We know it's... it's x equals negative 2, and we know x equals 2. That's where we're changing over from one function to another function. And so what we can do is we can just put little lines down. Here's x equals negative 2, and here's x equals 2. And I think that is really going to help you see, like, okay, here's where we're graphing y equals negative 4. Here's where we're graphing that line y equals x minus 2. And then here's where we're going to graph that third line, y equals negative 2x plus 4. And at these boundaries, you're going to need to either have closed dots or open dots.
And speaking of which, we need to figure out for this line whether there is a closed circle or an open circle here. So let's look, this is at x equals two. So do we have a point there for this line? Well, no, because there's no bar under here. X can only be less than two, it can't be equal to two.

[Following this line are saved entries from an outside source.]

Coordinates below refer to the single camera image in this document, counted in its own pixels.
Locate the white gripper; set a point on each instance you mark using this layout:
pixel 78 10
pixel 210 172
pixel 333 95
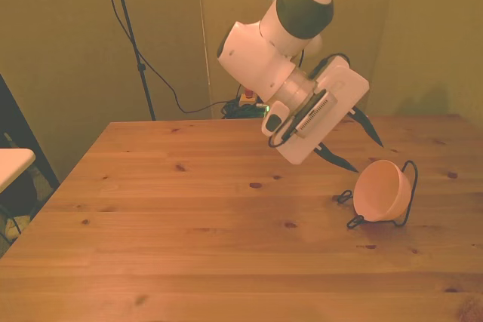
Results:
pixel 339 84

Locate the pink plastic bowl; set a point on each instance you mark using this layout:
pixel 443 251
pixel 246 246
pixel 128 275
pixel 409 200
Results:
pixel 377 190

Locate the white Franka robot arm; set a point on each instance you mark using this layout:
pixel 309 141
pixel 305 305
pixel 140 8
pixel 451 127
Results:
pixel 256 62

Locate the green lit power adapter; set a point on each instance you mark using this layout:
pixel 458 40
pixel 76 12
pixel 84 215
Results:
pixel 260 110

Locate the yellow emergency stop box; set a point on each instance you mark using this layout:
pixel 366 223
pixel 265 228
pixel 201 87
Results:
pixel 249 99

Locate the black slim stand pole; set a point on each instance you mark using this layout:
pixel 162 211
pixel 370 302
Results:
pixel 131 31

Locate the white flat board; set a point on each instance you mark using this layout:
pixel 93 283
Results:
pixel 11 165

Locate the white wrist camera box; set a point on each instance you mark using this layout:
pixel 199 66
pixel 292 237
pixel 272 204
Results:
pixel 315 111

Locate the dark shelf frame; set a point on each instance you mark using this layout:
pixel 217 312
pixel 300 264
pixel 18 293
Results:
pixel 22 129

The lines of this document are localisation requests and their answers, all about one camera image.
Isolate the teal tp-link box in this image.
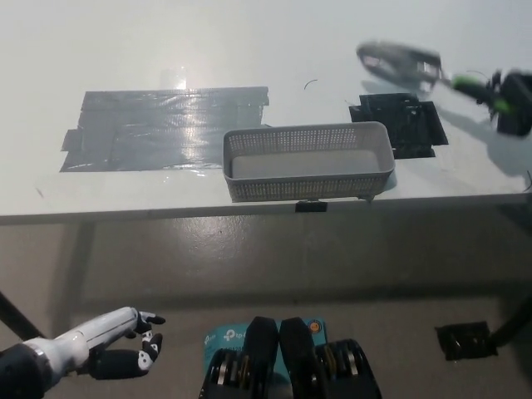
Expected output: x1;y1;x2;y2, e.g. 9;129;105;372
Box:
202;317;326;387

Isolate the garden trowel green black handle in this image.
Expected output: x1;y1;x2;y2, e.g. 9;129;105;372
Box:
356;39;515;116

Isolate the black table foot plate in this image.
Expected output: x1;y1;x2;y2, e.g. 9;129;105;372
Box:
434;320;499;362

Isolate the black tape patch on table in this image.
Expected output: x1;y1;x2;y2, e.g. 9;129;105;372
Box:
347;92;450;160

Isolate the grey duct tape patch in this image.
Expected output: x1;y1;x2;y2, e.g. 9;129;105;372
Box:
57;86;270;174

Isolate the white and black right hand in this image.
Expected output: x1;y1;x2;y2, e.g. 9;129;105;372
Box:
473;68;532;138

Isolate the grey perforated plastic basket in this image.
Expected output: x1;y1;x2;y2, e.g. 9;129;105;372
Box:
222;121;395;204

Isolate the black slanted table leg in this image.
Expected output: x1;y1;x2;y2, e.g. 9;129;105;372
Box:
489;286;532;348
0;290;47;340

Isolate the white and black left hand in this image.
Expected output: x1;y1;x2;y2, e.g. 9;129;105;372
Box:
20;306;166;382

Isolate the small black tape strip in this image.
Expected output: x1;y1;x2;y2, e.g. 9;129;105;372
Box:
294;200;328;214

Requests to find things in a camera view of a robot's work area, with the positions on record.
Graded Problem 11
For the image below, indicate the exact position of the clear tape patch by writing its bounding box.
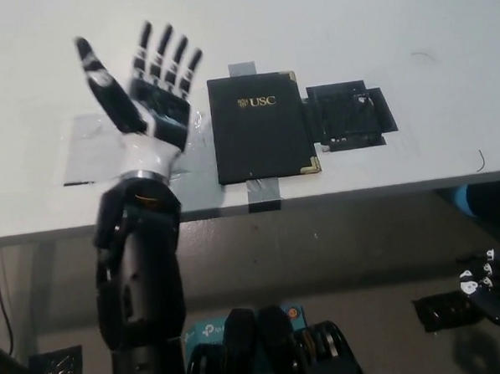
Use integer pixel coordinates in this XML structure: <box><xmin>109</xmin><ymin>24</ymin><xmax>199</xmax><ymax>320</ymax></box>
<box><xmin>59</xmin><ymin>107</ymin><xmax>217</xmax><ymax>188</ymax></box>

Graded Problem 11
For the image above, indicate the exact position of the black tape patch on desk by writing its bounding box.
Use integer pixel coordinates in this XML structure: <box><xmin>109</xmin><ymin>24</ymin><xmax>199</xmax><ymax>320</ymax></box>
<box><xmin>299</xmin><ymin>77</ymin><xmax>399</xmax><ymax>154</ymax></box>

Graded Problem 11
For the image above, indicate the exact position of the black tape patch on floor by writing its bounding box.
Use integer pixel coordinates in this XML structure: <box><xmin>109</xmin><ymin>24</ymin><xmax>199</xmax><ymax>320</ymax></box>
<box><xmin>26</xmin><ymin>344</ymin><xmax>84</xmax><ymax>374</ymax></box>
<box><xmin>411</xmin><ymin>290</ymin><xmax>486</xmax><ymax>336</ymax></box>

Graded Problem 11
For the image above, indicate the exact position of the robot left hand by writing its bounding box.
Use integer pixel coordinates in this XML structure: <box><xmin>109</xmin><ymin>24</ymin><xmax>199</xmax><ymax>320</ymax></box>
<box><xmin>72</xmin><ymin>17</ymin><xmax>211</xmax><ymax>187</ymax></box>

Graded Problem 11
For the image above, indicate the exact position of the black diary with gold corners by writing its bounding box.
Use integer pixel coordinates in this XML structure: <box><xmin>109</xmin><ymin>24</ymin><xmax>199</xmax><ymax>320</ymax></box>
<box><xmin>204</xmin><ymin>68</ymin><xmax>323</xmax><ymax>187</ymax></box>

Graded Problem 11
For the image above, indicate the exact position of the grey duct tape strip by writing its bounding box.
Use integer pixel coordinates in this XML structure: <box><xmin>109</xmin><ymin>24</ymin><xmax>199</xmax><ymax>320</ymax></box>
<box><xmin>228</xmin><ymin>59</ymin><xmax>284</xmax><ymax>214</ymax></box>

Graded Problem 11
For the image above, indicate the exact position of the teal tp-link box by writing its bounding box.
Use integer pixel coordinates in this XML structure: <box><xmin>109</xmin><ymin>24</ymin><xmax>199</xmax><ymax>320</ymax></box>
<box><xmin>180</xmin><ymin>303</ymin><xmax>309</xmax><ymax>351</ymax></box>

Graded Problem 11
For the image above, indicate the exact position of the blue object under desk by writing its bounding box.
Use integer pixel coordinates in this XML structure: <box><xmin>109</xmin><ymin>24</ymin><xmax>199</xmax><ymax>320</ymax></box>
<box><xmin>447</xmin><ymin>185</ymin><xmax>477</xmax><ymax>220</ymax></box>

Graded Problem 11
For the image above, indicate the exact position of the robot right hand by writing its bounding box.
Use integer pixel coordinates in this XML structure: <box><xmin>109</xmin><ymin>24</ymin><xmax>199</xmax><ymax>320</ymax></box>
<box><xmin>456</xmin><ymin>247</ymin><xmax>500</xmax><ymax>329</ymax></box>

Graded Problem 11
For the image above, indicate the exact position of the robot body black left block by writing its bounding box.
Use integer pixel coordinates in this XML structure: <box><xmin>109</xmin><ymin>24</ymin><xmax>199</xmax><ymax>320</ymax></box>
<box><xmin>183</xmin><ymin>306</ymin><xmax>261</xmax><ymax>374</ymax></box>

So that means we're going to be using an open circle. Now, you also might see that x can't be equal to negative 2 either, so you might think that there needs to be an open circle here. But no, there's a closed circle there because there is actually a point there. That point isn't from this function. It's from the first function that we did.
So you're not going to change that and make it an open circle now because there is a point there. It's just not from the function that you're working with. It's from one that we did before. So great, that works for the second.
line and now let's move on to the third. For that one we can see that the slope is negative 2 and the y-intercept is 4. So let's start graphing this by going up 4 to get to our y-intercept and then we're going to go down 2 and over 1. That's what the slope tells us. So we're going to have a point there and then we'd have a point here and actually that's where this line starts right.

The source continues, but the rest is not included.